I have a convex shape defined by a set of vertices (the so-called vertex representation of a convex polyhedron). I also have a large set of points and I would like to test which are contained in the convex shape. Currently I just use an open source linear programming solver for each point independently with a constant objective function.

However this is quite slow even in 100 dimensions. Is there a way to use the fact that all the query points are known in advance to speed the process up?

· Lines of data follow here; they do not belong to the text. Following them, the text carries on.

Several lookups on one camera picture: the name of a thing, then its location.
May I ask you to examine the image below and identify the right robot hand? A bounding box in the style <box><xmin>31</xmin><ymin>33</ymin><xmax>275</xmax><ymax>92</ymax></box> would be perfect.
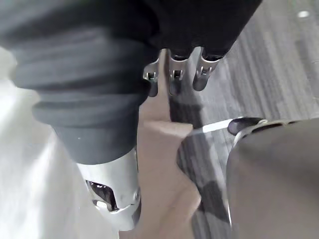
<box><xmin>0</xmin><ymin>0</ymin><xmax>263</xmax><ymax>231</ymax></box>

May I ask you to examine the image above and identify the white bed sheet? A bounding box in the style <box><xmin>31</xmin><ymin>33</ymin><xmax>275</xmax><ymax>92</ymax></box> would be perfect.
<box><xmin>0</xmin><ymin>46</ymin><xmax>121</xmax><ymax>239</ymax></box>

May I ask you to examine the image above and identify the dark right robot foot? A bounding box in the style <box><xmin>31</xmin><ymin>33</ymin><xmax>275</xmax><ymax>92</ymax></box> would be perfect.
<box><xmin>227</xmin><ymin>117</ymin><xmax>268</xmax><ymax>136</ymax></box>

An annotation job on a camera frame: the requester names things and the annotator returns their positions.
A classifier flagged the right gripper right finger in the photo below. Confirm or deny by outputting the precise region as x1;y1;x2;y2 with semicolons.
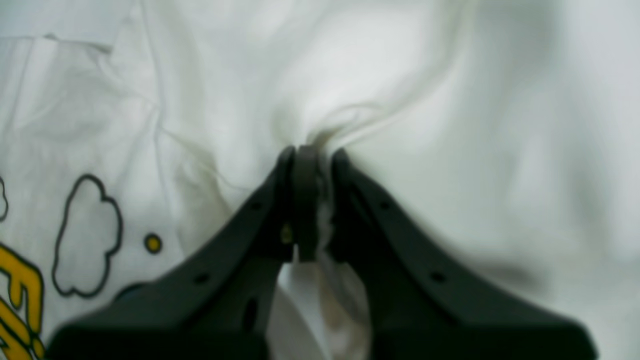
328;149;597;360

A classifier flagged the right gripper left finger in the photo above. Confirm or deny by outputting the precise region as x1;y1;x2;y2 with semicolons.
45;146;318;360

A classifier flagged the white printed t-shirt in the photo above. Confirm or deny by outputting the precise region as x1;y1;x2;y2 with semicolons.
1;0;639;360

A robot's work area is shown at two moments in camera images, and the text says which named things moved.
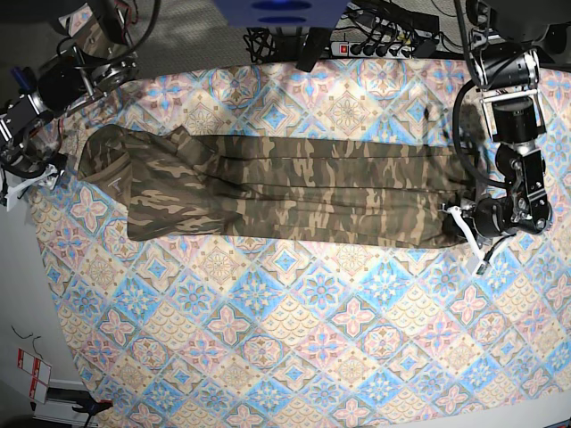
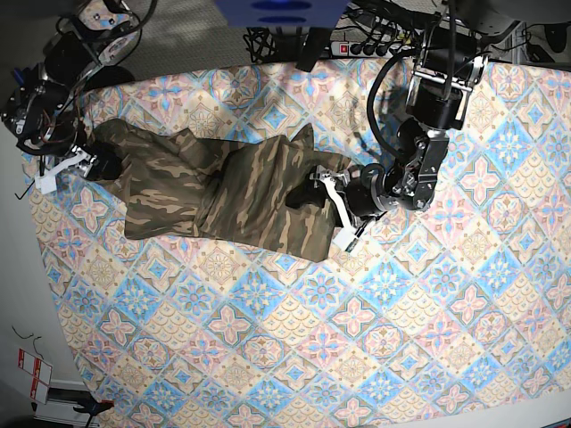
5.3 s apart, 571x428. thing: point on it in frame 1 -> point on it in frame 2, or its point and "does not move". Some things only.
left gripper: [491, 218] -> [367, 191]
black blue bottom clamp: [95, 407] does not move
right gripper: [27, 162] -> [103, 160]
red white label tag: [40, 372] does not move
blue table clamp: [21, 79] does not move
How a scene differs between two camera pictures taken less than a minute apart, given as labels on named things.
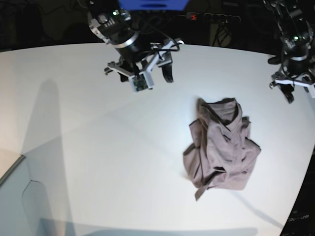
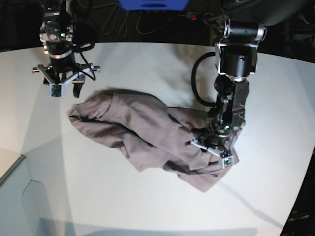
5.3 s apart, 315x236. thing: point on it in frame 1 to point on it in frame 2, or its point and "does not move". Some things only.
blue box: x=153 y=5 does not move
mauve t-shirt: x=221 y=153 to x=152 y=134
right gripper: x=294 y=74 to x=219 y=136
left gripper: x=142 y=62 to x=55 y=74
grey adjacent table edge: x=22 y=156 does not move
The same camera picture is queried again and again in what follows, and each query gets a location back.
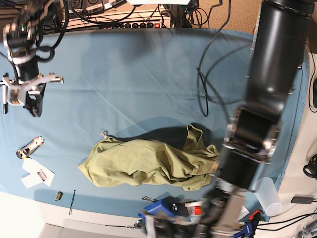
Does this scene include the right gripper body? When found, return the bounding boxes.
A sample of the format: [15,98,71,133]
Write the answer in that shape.
[1,73,64,106]

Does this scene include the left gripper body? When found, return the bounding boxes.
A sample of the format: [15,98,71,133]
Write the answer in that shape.
[193,178,245,238]

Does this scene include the olive green t-shirt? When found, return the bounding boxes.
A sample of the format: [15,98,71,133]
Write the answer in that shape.
[78,124,219,191]

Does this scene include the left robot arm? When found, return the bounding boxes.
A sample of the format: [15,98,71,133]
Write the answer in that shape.
[145,0,315,238]

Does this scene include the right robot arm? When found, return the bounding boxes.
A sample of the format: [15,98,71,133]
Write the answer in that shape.
[0,0,69,117]

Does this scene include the black marker pen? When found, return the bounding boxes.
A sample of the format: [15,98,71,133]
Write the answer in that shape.
[2,84,8,114]

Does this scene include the blue plastic box with knob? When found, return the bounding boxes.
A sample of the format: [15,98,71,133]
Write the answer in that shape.
[143,196,189,218]

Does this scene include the white paper card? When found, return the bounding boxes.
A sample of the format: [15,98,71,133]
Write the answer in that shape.
[237,205,250,222]

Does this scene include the clear case with red part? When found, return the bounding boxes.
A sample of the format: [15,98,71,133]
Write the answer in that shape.
[185,201,204,218]

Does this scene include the blue orange clamp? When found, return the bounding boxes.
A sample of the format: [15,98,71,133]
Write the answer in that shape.
[232,210,263,238]

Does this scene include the orange grey utility knife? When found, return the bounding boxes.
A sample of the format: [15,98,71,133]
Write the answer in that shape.
[16,136,45,159]

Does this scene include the translucent plastic cup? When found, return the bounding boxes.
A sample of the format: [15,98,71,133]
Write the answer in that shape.
[253,177,282,217]

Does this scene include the white paper sheets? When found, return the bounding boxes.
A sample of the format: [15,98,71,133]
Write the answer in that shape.
[21,158,55,188]

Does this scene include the small black adapter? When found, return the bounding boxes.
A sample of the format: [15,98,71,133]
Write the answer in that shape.
[291,196,315,204]

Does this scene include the small green battery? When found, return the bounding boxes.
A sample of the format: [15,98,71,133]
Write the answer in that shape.
[55,191,63,201]

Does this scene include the blue table cloth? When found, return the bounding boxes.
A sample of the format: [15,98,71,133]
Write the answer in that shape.
[0,27,310,223]

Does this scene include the white power strip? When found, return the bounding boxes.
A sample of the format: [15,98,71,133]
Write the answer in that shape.
[66,9,172,31]

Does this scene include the metal key ring clip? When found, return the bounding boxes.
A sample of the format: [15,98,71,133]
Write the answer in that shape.
[142,196,158,203]

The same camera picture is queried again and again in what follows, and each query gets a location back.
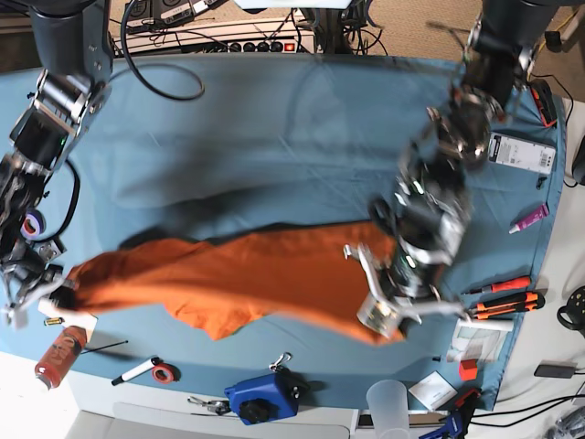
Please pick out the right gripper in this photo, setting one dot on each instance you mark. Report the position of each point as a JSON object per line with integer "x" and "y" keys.
{"x": 25, "y": 281}

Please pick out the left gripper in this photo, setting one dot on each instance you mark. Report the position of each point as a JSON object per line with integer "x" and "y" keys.
{"x": 408, "y": 282}

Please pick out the orange t-shirt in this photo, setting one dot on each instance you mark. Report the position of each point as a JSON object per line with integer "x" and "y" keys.
{"x": 222, "y": 287}

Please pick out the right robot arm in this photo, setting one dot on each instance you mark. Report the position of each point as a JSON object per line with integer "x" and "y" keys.
{"x": 75, "y": 51}

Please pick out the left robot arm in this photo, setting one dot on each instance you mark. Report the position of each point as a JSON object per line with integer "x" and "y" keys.
{"x": 434, "y": 206}

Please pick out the white paper card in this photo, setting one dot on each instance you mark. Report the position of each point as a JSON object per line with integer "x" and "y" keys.
{"x": 83, "y": 320}

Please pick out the small AA battery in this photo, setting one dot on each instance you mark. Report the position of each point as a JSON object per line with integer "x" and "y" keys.
{"x": 53, "y": 321}

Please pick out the grey remote control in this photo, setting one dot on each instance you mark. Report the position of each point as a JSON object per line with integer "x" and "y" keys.
{"x": 50, "y": 250}

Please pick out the red drink can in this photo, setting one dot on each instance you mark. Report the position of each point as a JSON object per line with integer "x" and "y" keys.
{"x": 60, "y": 356}

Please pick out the purple tape roll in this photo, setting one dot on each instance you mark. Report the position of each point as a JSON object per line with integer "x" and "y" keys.
{"x": 33, "y": 224}

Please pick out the clear plastic packet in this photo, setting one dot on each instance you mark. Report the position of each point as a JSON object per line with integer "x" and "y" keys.
{"x": 481, "y": 340}

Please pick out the small orange block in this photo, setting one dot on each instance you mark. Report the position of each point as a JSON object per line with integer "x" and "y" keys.
{"x": 468, "y": 369}

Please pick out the white booklet card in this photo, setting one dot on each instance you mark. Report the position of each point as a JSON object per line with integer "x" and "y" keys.
{"x": 433, "y": 391}

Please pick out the white marker pen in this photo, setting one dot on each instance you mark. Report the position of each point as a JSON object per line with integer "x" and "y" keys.
{"x": 136, "y": 371}

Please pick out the orange black screwdriver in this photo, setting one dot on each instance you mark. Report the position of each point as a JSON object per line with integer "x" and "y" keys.
{"x": 509, "y": 285}

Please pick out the translucent plastic cup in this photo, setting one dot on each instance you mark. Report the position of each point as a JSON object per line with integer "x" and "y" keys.
{"x": 388, "y": 405}

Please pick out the orange black utility knife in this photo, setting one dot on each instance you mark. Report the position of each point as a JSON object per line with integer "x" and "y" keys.
{"x": 510, "y": 304}

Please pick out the red tape roll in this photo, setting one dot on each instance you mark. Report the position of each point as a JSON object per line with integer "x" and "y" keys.
{"x": 164, "y": 373}

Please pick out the blue bar clamp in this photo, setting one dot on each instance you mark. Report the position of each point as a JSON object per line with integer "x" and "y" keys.
{"x": 456, "y": 424}

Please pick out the purple glue tube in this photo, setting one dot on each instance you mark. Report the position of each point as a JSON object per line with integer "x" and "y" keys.
{"x": 535, "y": 216}

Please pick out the clear bit set case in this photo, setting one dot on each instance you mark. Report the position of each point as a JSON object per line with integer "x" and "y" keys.
{"x": 521, "y": 154}

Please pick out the black round device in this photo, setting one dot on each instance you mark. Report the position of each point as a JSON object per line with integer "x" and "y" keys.
{"x": 572, "y": 314}

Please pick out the black power adapter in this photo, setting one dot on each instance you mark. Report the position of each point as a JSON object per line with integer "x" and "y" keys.
{"x": 555, "y": 370}

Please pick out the blue clamp device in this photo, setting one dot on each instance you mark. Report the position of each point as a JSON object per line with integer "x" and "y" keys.
{"x": 267, "y": 398}

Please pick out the teal tablecloth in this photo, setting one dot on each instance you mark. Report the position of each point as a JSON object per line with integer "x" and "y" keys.
{"x": 275, "y": 141}

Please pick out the orange black tool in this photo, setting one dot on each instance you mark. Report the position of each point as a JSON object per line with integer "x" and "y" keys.
{"x": 543, "y": 98}

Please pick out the white power strip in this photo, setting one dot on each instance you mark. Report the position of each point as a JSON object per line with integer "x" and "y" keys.
{"x": 269, "y": 35}

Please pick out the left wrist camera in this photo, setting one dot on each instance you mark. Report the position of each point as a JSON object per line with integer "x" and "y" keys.
{"x": 378, "y": 317}

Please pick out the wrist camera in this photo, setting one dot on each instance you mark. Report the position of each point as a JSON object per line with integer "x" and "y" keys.
{"x": 14, "y": 318}
{"x": 378, "y": 317}

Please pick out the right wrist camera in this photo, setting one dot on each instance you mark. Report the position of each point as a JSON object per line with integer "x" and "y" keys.
{"x": 14, "y": 318}

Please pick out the black cable tie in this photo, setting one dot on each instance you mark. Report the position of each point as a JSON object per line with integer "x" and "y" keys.
{"x": 112, "y": 345}

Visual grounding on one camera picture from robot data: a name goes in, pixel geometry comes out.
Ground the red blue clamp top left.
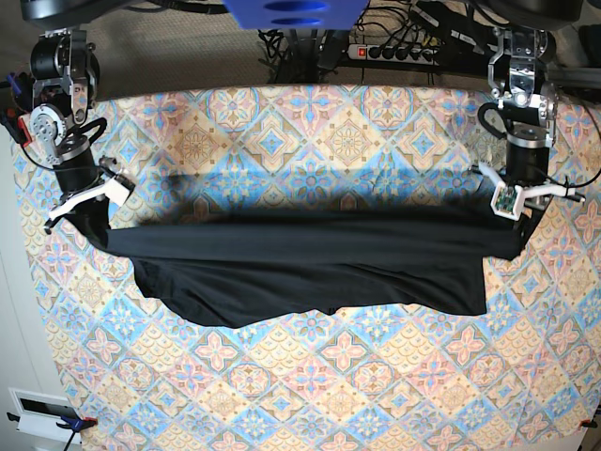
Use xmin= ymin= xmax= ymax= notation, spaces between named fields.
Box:
xmin=1 ymin=71 xmax=33 ymax=147

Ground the white power strip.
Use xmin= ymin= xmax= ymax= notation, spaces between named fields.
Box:
xmin=349 ymin=42 xmax=470 ymax=65

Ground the black t-shirt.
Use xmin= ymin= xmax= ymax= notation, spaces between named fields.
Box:
xmin=93 ymin=205 xmax=536 ymax=329

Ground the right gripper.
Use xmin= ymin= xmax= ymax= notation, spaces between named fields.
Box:
xmin=43 ymin=141 xmax=136 ymax=234

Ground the blue clamp bottom left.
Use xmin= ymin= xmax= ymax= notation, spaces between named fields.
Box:
xmin=7 ymin=412 xmax=98 ymax=433

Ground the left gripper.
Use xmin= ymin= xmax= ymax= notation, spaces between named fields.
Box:
xmin=478 ymin=132 xmax=586 ymax=221

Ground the patterned colourful tablecloth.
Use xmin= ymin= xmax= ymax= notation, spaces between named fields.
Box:
xmin=1 ymin=86 xmax=600 ymax=450

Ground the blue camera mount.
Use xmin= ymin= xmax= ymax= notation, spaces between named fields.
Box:
xmin=223 ymin=0 xmax=368 ymax=30

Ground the white wall vent box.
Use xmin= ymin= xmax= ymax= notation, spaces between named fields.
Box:
xmin=7 ymin=387 xmax=78 ymax=444

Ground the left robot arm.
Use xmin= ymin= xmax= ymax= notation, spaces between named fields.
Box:
xmin=472 ymin=27 xmax=585 ymax=221

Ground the black clamp bottom right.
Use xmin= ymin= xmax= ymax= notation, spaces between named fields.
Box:
xmin=579 ymin=419 xmax=598 ymax=428

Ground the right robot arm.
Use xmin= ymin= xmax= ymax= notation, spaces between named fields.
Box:
xmin=27 ymin=28 xmax=135 ymax=233

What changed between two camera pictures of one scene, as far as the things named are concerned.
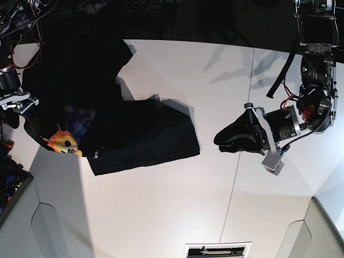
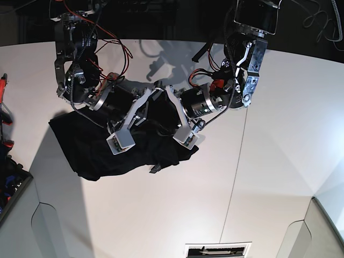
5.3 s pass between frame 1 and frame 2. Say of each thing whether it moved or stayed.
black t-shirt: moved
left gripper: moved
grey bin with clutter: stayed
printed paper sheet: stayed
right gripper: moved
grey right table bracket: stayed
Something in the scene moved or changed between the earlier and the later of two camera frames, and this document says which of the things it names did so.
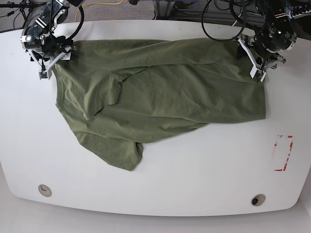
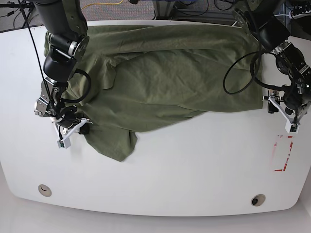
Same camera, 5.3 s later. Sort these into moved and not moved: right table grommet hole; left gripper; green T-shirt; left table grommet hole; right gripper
Moved: right gripper; left gripper; green T-shirt
Not moved: right table grommet hole; left table grommet hole
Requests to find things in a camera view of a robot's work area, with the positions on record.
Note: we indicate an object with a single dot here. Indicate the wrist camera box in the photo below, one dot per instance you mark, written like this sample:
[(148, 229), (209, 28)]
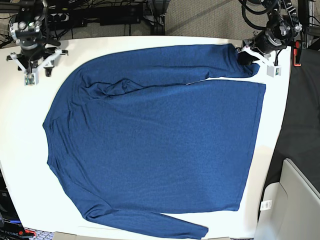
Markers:
[(273, 70), (31, 79)]

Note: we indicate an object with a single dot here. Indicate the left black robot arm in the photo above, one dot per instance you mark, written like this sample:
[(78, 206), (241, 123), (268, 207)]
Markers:
[(278, 12)]

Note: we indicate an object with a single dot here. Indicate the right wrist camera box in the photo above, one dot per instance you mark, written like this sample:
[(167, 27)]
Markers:
[(31, 79)]

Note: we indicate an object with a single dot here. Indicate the beige plastic bin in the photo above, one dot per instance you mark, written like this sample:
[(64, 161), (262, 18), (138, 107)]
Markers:
[(290, 209)]

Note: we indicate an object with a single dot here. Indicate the blue long-sleeve shirt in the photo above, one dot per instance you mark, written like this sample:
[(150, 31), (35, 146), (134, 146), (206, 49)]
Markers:
[(136, 136)]

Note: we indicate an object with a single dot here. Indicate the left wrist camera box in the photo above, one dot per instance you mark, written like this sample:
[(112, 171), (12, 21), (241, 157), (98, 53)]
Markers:
[(273, 70)]

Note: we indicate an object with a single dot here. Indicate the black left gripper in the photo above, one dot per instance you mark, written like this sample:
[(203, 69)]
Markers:
[(269, 39)]

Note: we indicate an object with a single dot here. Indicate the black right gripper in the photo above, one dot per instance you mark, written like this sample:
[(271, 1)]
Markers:
[(28, 35)]

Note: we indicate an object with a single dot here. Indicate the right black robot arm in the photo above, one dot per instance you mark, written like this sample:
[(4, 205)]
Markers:
[(29, 11)]

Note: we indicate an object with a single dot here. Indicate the black box lower left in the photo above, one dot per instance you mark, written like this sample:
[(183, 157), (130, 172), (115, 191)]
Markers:
[(8, 230)]

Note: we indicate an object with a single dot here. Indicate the red clamp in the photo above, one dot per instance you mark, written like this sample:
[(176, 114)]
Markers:
[(297, 53)]

• I see you're representing the convex polyhedron as the convex hull of a set of vertices (the vertex representation). If you convert this to half-space representation, the problem might be easier. I.e., convert to a a representation of the convex polyhedron as the intersection of a bunch of half-spaces, where each is specified by a linear inequality. Once it is in half-space representation, you can evaluate whether each of the linear inequalities is satisfied by the given point: if all inequalities are satisfied by the point, then the point is in the convex polyhedron; otherwise it isn't.
– D.W.
Aug 31, 2013 at 2:58
• (cont.) A warning, though: the half-space representation might be exponentially larger than the vertex representation, in the worst case. So, you might want to try this idea out on your real-world data to see whether it works in your situation or whether it goes exponential.
– D.W.
Aug 31, 2013 at 3:03

Here are the details: Let $V$ be a matrix whose columns are the vertices $\mathbf{v}_1,\dots,\mathbf{v}_k$ of the polyhedron $\mathbf{P}$. The test points are denoted by $\mathbf{w}_1,\dots,\mathbf{w}_l$. A hyperplane $\{\mathbf{x}\mid \mathbf{n}^T\mathbf{x} = \lambda\}$ separates $\mathbf{P}$ and some point $\mathbf{w}_j$ if and only if $\mathbf{n}^T\mathbf{v}_i \leq \lambda$ for all $i=1,\dots,k$ and there is some positive $\epsilon>0$ with $\mathbf{n}^T\mathbf{w}_j \geq \lambda+\epsilon$. Assume, such an $\epsilon$ exists, then the conditions above are equivalent to $\frac{1}{\epsilon}\mathbf{n}^T\mathbf{v}_i - \frac{1}{\epsilon}\lambda \leq 0$ for all $i=1,\dots,k$ and $\frac{1}{\epsilon}\mathbf{n}^T\mathbf{w}_j - \frac{1}{\epsilon}\lambda \geq 1$. Substituting $\frac{1}{\epsilon}\mathbf{n}$ by $\tilde{\mathbf{n}}$ and $\frac{1}{\epsilon}\lambda$ by $\tilde{\lambda}$ yields the system of linear inequalities $$V\tilde{\mathbf{n}} - \mathbf{1}\tilde{\lambda} \leq 0,\quad \mathbf{w}_j^T\tilde{\mathbf{n}} - \tilde{\lambda} \geq 1$$ where $\mathbf{1}$ is the vector whose coefficients are all $1$. Hence, the linear program $$\mbox{minimize } \lambda \mbox{ subject to } V\mathbf{n} - \mathbf{1}\lambda \leq 0,\ \mathbf{w}_j^T\mathbf{n} - \lambda \geq 1$$ is either infeasible and $\mathbf{w}_j$ is contained in $\mathbf{P}$ or its optimal solution $(\lambda, \mathbf{n})$ provides a separating hyperplane, which is indeed a supporting hyperplane of $\mathbf{P}$. Each remaining point $\mathbf{w}_i$ with $\mathbf{n}^T\mathbf{w}_i > \lambda$ is also not contained in $\mathbf{P}$ and can be removed from the test set.